**PROBLEM STATEMENT**
Review the listing and copy each line that holds the word "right".

+ + + +

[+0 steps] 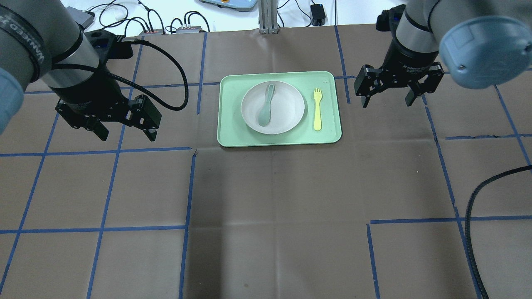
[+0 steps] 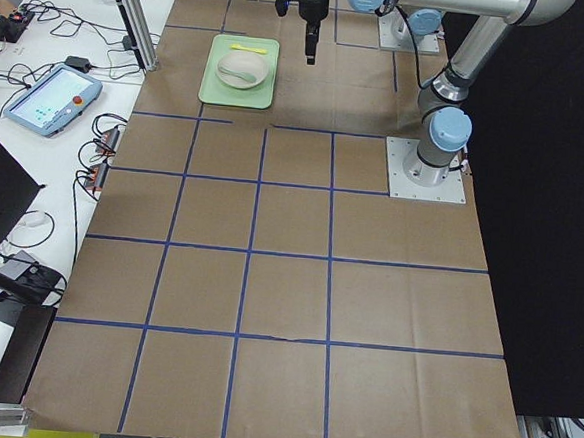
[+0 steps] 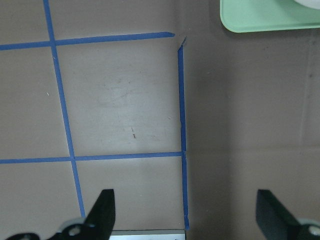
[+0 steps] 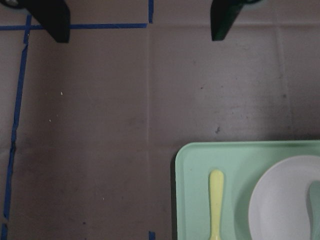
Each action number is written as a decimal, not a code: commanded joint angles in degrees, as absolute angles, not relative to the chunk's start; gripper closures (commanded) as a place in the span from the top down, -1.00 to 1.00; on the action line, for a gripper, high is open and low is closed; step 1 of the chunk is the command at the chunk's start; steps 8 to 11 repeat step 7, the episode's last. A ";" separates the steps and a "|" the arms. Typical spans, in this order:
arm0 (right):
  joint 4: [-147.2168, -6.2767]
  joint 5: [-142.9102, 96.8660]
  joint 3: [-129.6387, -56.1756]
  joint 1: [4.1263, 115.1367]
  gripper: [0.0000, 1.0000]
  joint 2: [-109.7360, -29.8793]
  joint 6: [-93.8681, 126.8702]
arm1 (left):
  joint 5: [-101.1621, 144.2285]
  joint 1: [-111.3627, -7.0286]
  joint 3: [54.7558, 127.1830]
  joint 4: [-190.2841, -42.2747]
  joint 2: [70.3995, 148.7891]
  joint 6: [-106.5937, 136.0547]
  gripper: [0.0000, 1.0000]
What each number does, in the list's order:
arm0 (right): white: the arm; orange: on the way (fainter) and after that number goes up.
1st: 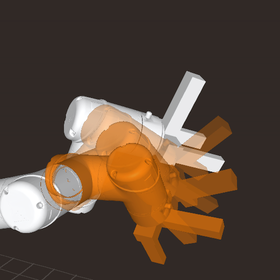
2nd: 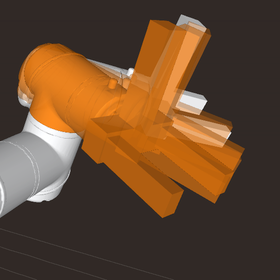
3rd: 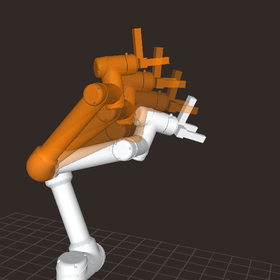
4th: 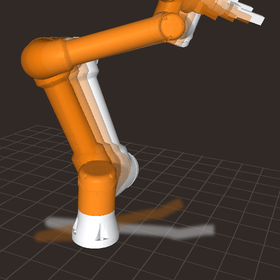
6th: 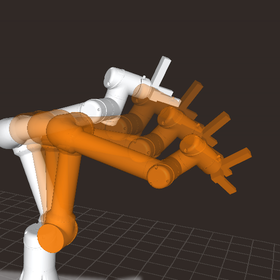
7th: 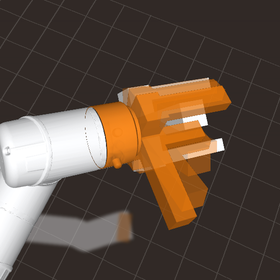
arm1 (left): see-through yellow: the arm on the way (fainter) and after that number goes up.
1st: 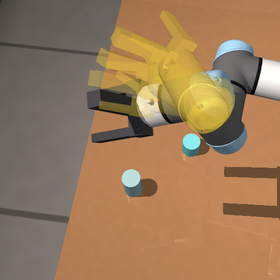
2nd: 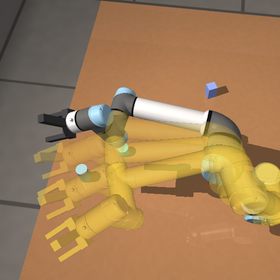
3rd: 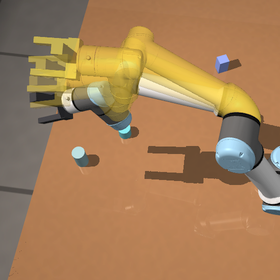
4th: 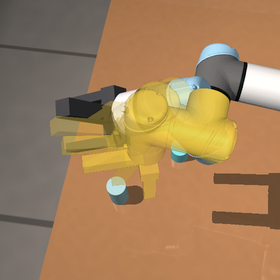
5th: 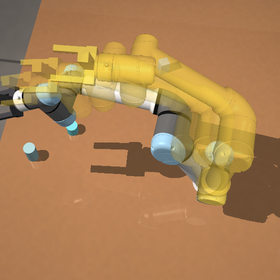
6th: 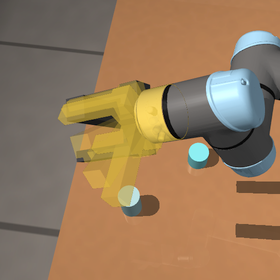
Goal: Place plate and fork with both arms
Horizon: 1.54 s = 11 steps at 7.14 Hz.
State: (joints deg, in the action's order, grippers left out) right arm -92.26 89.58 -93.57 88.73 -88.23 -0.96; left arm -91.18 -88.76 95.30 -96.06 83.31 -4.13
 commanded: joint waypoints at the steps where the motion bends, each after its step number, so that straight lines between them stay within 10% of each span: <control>1: -88.07 89.65 -94.39 87.02 1.00 -93.15 -3.86 | -91.14 -88.77 95.27 -95.98 83.32 -4.13 1.00; 11: -88.77 89.56 -94.39 87.19 1.00 -93.25 -3.16 | -91.14 -88.77 95.36 -96.06 83.32 -4.13 1.00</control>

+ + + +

**RESULT BELOW**
arm0 (right):
arm0 (right): white: the arm; orange: on the way (fainter) and after that number goes up.
State: (joints deg, in the action's order, grippers left out) right arm -92.26 89.58 -93.57 88.73 -88.23 -0.96; left arm -91.18 -88.76 95.30 -96.06 83.31 -4.13

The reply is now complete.